During World War II, the engines were painted black. Red buffer beams and number plate and name plate backgrounds proved additional relief from the somber effect. However, No.81 received a coat of maroon paint in 1941 when it was overhauled at the Great Northern Railway of Ireland works at Dundalk in County Louth.

Post war livery continued to be black but enlivened by vermilion lining.

===UTA===
Following transfer of ownership to the UTA, locomotive No.80 Dunseverick Castle was turned out in an experimental olive green livery in late 1948.

However, the livery that the UTA finally adopted saw the engines painted black with vermilion and yellow lining.
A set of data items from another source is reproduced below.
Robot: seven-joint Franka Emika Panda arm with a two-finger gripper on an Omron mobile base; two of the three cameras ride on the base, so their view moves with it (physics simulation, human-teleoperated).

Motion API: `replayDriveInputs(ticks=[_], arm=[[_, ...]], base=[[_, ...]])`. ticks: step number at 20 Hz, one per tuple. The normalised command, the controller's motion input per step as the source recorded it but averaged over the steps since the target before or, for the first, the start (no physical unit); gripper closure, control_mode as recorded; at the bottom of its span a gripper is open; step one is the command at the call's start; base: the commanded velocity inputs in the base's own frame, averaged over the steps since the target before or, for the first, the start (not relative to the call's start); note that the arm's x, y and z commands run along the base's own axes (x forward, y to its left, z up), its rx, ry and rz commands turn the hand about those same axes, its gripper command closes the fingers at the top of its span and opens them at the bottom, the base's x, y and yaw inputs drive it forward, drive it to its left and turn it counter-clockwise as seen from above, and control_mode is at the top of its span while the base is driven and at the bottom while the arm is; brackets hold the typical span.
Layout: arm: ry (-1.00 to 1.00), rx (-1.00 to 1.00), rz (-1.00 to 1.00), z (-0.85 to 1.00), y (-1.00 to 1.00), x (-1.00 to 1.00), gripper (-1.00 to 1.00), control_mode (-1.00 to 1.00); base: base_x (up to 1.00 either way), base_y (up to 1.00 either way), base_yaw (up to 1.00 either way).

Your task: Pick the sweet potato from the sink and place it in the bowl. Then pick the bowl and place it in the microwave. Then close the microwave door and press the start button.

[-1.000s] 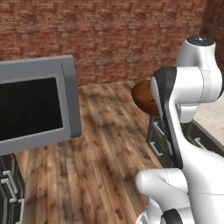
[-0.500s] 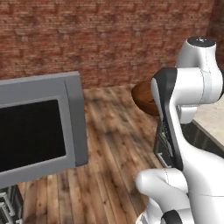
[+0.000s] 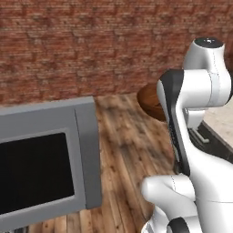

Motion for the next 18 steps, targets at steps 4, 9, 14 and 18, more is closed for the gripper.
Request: replayDriveInputs(ticks=[4, 9, 14, 18], arm=[[0.00, 0.00, 0.00, 0.00, 0.00, 0.00, 1.00, 1.00], [0.00, 0.00, 0.00, 0.00, 0.00, 0.00, 1.00, 1.00], [0.00, 0.00, 0.00, 0.00, 0.00, 0.00, 1.00, 1.00], [0.00, 0.00, 0.00, 0.00, 0.00, 0.00, 1.00, 1.00]], base=[[0.38, -0.27, 0.29], [0.19, -0.28, 0.34], [0.25, -0.24, 0.38], [0.37, -0.23, 0.39]])
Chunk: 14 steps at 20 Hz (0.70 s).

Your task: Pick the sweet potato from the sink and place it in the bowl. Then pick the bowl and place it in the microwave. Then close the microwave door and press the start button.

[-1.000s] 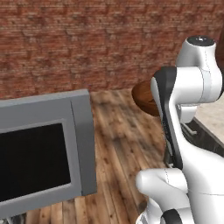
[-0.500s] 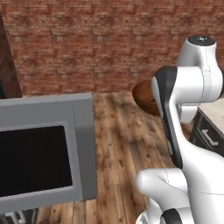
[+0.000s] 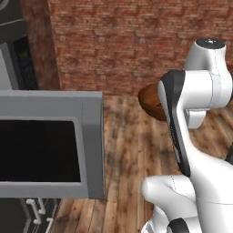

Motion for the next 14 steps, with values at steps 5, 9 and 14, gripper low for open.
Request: replayDriveInputs(ticks=[5, 9, 14], arm=[[0.00, 0.00, 0.00, 0.00, 0.00, 0.00, 1.00, 1.00], [0.00, 0.00, 0.00, 0.00, 0.00, 0.00, 1.00, 1.00], [0.00, 0.00, 0.00, 0.00, 0.00, 0.00, 1.00, 1.00]], base=[[0.37, -0.23, 0.39], [0.37, -0.22, 0.38], [0.34, -0.18, 0.38]])
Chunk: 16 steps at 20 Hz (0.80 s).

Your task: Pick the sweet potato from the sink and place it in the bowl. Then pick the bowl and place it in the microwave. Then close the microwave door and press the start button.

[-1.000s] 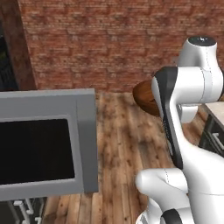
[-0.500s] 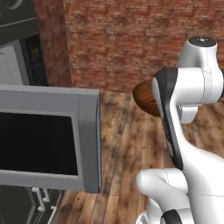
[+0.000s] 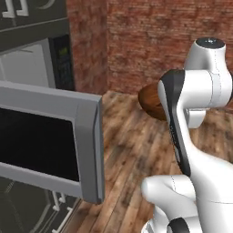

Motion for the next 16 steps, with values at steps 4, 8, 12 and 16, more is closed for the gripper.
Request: replayDriveInputs(ticks=[4, 8, 12, 16], arm=[[0.00, 0.00, 0.00, 0.00, 0.00, 0.00, 1.00, 1.00], [0.00, 0.00, 0.00, 0.00, 0.00, 0.00, 1.00, 1.00], [0.00, 0.00, 0.00, 0.00, 0.00, 0.00, 1.00, 1.00], [0.00, 0.00, 0.00, 0.00, 0.00, 0.00, 1.00, 1.00]], base=[[0.29, -0.19, 0.38], [0.16, -0.17, 0.40], [0.08, -0.18, 0.42], [0.08, -0.17, 0.42]])
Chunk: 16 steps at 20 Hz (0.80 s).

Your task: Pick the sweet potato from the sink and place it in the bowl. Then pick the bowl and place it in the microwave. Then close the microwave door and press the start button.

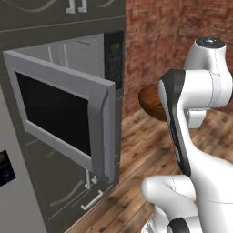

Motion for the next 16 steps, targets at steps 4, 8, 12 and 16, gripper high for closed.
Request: replayDriveInputs(ticks=[4, 8, 12, 16], arm=[[0.00, 0.00, 0.00, 0.00, 0.00, 0.00, 1.00, 1.00], [0.00, 0.00, 0.00, 0.00, 0.00, 0.00, 1.00, 1.00], [0.00, 0.00, 0.00, 0.00, 0.00, 0.00, 1.00, 1.00], [0.00, 0.00, 0.00, 0.00, 0.00, 0.00, 1.00, 1.00]], base=[[0.18, -0.20, 0.42], [0.41, -0.33, 0.38], [0.46, -0.45, 0.35], [0.41, -0.43, 0.36]])
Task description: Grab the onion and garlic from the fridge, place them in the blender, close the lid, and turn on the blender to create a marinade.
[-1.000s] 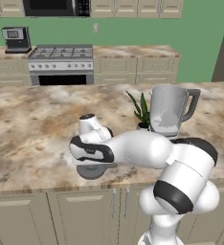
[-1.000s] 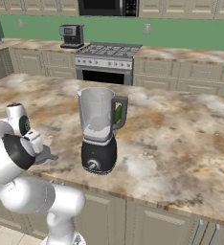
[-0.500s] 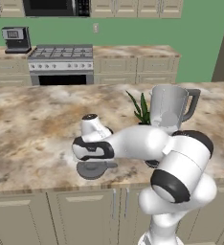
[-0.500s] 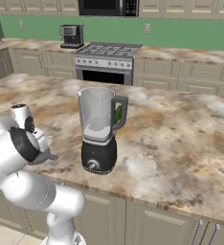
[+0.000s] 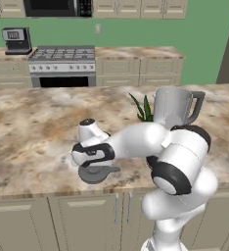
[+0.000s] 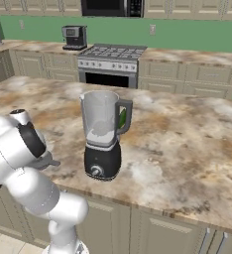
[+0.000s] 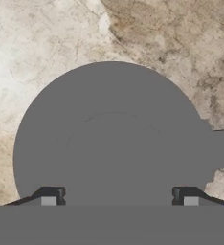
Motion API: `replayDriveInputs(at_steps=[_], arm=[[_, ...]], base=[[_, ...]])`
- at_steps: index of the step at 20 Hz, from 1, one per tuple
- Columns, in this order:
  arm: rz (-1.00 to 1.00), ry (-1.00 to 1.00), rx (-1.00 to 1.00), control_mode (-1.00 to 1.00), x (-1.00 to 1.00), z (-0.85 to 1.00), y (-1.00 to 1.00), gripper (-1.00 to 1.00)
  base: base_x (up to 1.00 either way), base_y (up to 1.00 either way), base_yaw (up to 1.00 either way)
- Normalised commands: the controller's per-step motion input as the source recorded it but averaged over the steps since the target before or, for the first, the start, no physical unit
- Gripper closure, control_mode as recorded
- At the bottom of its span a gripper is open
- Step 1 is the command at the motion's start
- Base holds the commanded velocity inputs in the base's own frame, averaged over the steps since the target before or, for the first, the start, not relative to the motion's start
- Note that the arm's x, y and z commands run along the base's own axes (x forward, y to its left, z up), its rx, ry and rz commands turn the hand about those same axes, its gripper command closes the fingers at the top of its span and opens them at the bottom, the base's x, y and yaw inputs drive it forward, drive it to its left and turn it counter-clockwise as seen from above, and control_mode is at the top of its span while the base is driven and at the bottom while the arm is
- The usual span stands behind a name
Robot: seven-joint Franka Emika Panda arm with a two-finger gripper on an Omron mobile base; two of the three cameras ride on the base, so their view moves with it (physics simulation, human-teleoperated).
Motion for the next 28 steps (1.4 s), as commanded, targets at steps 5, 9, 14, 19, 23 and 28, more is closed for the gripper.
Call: replayDriveInputs(at_steps=[5, 9, 14, 19, 23, 28], arm=[[0.0, -0.09, 0.0, -1.0, 0.01, 0.0, -0.05, -1.0], [0.02, -0.02, 0.0, -1.0, 0.0, -0.03, -0.08, -1.0], [0.1, 0.0, 0.0, -1.0, 0.0, -0.3, -0.16, -1.0], [0.09, 0.0, 0.0, -1.0, 0.0, -0.14, -0.1, -1.0], [0.02, -0.01, 0.04, -1.0, 0.0, -0.37, 0.0, -1.0], [0.01, -0.03, 0.05, -1.0, -0.05, -0.61, -0.01, 1.0]], base=[[0.0, 0.0, 0.0], [0.0, 0.0, 0.0], [0.0, 0.0, 0.0], [0.0, 0.0, 0.0], [0.0, 0.0, 0.0], [0.0, 0.0, 0.0]])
Buffer beams, name and number plate backgrounds were red and the practice of putting the number on the front buffer beam was continued.

The UTA roundel, 14 in in diameter, with "Ulster Transport" in orange block capitals, lined in red, surrounding a white shield bearing the Red Hand of Ulster, all on a mid-green background, was placed in the middle of the tender sides.

==Preservation==
No.74 Dunluce Castle was restored into its original LMS (NCC) livery at the UTA's Duncrue Street workshops during late 1962 and in April 1963 was transferred to the Belfast Transport Museum. This locomotive is the only preserved NCC tender engine and can now be seen in the Ulster Folk and Transport Museum, Cultra, Holywood, County Down. BT18 0EU.